The anthropologist, who most recently dealt most intensively with human potential for conflict, is René Girard. You studied with him in Stanford. What did you learn from him about our political presence?

Man is the animal that constantly compares to others. Since we abolished the estate society, in which there was a natural, vertical order, comparing oneself has intensified in an outrageous way. One could say quite well, and we experience it every day: the more horizontal the society, the stronger the mimesis. The egalitarian society is absolutely toxic from the point of view of mimetic theory. Because when everyone compares to everyone, the rivalry increases, and consequently also the envy and thus the potential of the whole society for conflict. At the same time, however, we have developed morally. We do not live the rivalry openly but have defined rules of the game to channel the energies. Envy and morality somehow keep the balance – because they would not do it,we would long ago break our heads.

Girard holds a nice punch line for those who have dedicated themselves to total egalitarianism: The egalitarian society does not eliminate the conflicts, but even intensifies them.

There can be no reasonable doubt about that. At the same time, it is extremely difficult to argue against equality – if a politician ever does so openly, it would be political suicide. This is a great illusion of late Modernism: more equality makes us more peaceful. Girard keeps his finger in the wound, he has described in detail and analyzed that by comparing a social dynamic is set in motion, which causes just the opposite. A second point is added: the scapegoat component. Anyone who feels constantly reset and badly treated – and that is almost all by now – always blames a third party for his misfortune – the father, the politics, the system. René Girard is truly the philosopher at the height of time.

Let’s talk about identity politics. Against this background, it could be described as a machine that aims to perfectly manage social differences.

Identity politics has its roots in tribal thinking, but at the same time it is a product of our late modernity. Collective differences such as skin color, gender, ethnicity and sexual orientation are constantly asserted, just to point out that equal treatment among people has not yet been achieved.
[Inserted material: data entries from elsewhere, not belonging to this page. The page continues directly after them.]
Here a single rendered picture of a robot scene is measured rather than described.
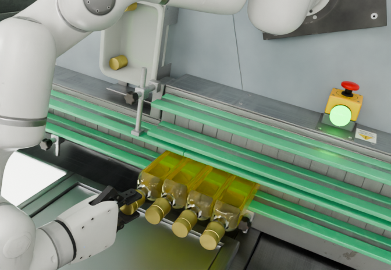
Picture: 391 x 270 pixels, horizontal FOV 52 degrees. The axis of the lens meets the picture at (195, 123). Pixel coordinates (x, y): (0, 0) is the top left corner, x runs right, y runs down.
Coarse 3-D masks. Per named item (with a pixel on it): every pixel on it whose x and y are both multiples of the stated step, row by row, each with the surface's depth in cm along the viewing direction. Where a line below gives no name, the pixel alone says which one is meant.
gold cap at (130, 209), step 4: (140, 192) 81; (144, 196) 81; (140, 200) 80; (144, 200) 81; (132, 204) 78; (136, 204) 79; (140, 204) 80; (120, 208) 79; (124, 208) 79; (128, 208) 78; (132, 208) 78; (136, 208) 79; (124, 212) 79; (128, 212) 79; (132, 212) 78
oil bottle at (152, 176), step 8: (168, 152) 95; (160, 160) 91; (168, 160) 92; (176, 160) 92; (144, 168) 87; (152, 168) 88; (160, 168) 88; (168, 168) 89; (144, 176) 85; (152, 176) 85; (160, 176) 85; (136, 184) 86; (144, 184) 84; (152, 184) 84; (160, 184) 84; (152, 192) 84; (160, 192) 85; (152, 200) 85
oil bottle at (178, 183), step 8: (184, 160) 92; (192, 160) 92; (176, 168) 88; (184, 168) 89; (192, 168) 89; (200, 168) 90; (168, 176) 85; (176, 176) 85; (184, 176) 86; (192, 176) 86; (200, 176) 89; (168, 184) 83; (176, 184) 83; (184, 184) 83; (192, 184) 85; (168, 192) 82; (176, 192) 82; (184, 192) 82; (176, 200) 82; (184, 200) 83; (176, 208) 83
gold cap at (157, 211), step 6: (162, 198) 79; (156, 204) 77; (162, 204) 78; (168, 204) 79; (150, 210) 76; (156, 210) 76; (162, 210) 77; (168, 210) 79; (150, 216) 77; (156, 216) 76; (162, 216) 77; (150, 222) 77; (156, 222) 76
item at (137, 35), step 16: (128, 16) 109; (144, 16) 107; (160, 16) 97; (112, 32) 108; (128, 32) 111; (144, 32) 108; (160, 32) 99; (112, 48) 110; (128, 48) 112; (144, 48) 110; (128, 64) 114; (144, 64) 112; (128, 80) 107
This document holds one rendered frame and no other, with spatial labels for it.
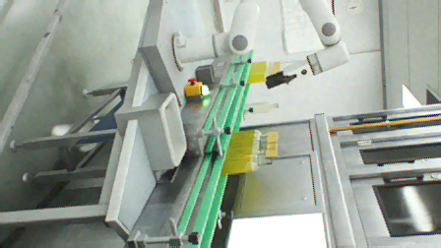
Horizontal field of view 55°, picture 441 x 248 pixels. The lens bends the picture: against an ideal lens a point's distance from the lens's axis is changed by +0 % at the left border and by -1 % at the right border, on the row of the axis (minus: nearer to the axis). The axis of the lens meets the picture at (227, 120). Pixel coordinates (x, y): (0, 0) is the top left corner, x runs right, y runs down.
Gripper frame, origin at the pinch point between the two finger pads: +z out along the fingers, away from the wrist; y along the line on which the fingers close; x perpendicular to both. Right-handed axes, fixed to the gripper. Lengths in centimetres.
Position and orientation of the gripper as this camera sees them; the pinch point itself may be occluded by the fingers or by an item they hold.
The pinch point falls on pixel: (271, 81)
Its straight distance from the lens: 157.6
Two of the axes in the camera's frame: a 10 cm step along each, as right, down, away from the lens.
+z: -9.0, 3.5, 2.6
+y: 1.2, -3.8, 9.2
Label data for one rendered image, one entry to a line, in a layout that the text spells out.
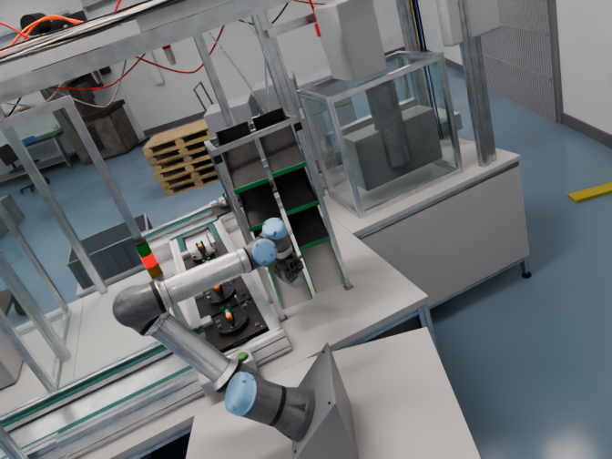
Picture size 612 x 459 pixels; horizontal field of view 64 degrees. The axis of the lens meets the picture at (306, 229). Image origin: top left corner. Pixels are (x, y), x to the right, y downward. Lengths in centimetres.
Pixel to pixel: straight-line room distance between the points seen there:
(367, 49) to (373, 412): 175
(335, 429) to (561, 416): 151
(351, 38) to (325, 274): 122
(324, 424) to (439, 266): 177
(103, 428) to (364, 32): 210
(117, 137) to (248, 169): 947
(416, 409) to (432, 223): 144
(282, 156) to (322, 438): 99
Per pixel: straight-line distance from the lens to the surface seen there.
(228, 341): 200
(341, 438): 147
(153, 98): 1221
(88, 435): 206
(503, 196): 312
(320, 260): 204
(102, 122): 1126
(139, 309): 141
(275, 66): 293
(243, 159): 189
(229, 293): 225
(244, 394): 144
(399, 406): 167
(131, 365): 222
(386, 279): 220
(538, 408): 275
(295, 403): 148
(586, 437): 266
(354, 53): 263
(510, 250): 332
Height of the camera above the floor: 210
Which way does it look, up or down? 26 degrees down
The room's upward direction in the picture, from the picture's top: 19 degrees counter-clockwise
As a result, the differences between people are constantly deepening. We are returning to a kind of tribal society in a de facto egalitarian society in which all live side by side on equal footing. This is really crazy and confusing.

The US is a pioneer in this matter. Are you watching the development with concern – or with great serenity?

With serenity. The focus on this type of collective identity is based on a fundamental contradiction: on the one hand, group identity is what makes me unique and therefore different from all others; at the same time, it is what connects me to others who have the same ethnic or skin color. It is thus at the same time A and not-A. Eventually people will realize that both are not possible. The cognitive dissonance can not be sustained forever. But I do not think the whole question is ultimately decisive for the match. I wonder more of what the whole hype about identity politics wants to distract. And I have already given you the answer: of economic stagnation. I am always surprised that the leftists have not discovered the topic by themselves.

You are so friendly and give tips to your political opponents?

Sure, if it helps. No, seriously: The rights begins to take on the problem, not only in the US. And rightly so. The stagnation began in the 1970s. The Left then made a radical change without really being aware of it: economy was supplanted by culture, it was no longer about social but about cultural differences. Since then, the left has lost all economic expertise, having regressed to the level of children. The slow demise of the Social Democrats began at that time, the time of the Greens broke, so the time of the left-wing paternalists, others say how they can be good people and have to live well. If we want to understand what is happening today, we have to go back to the 1970s, and I am deeply convinced of that.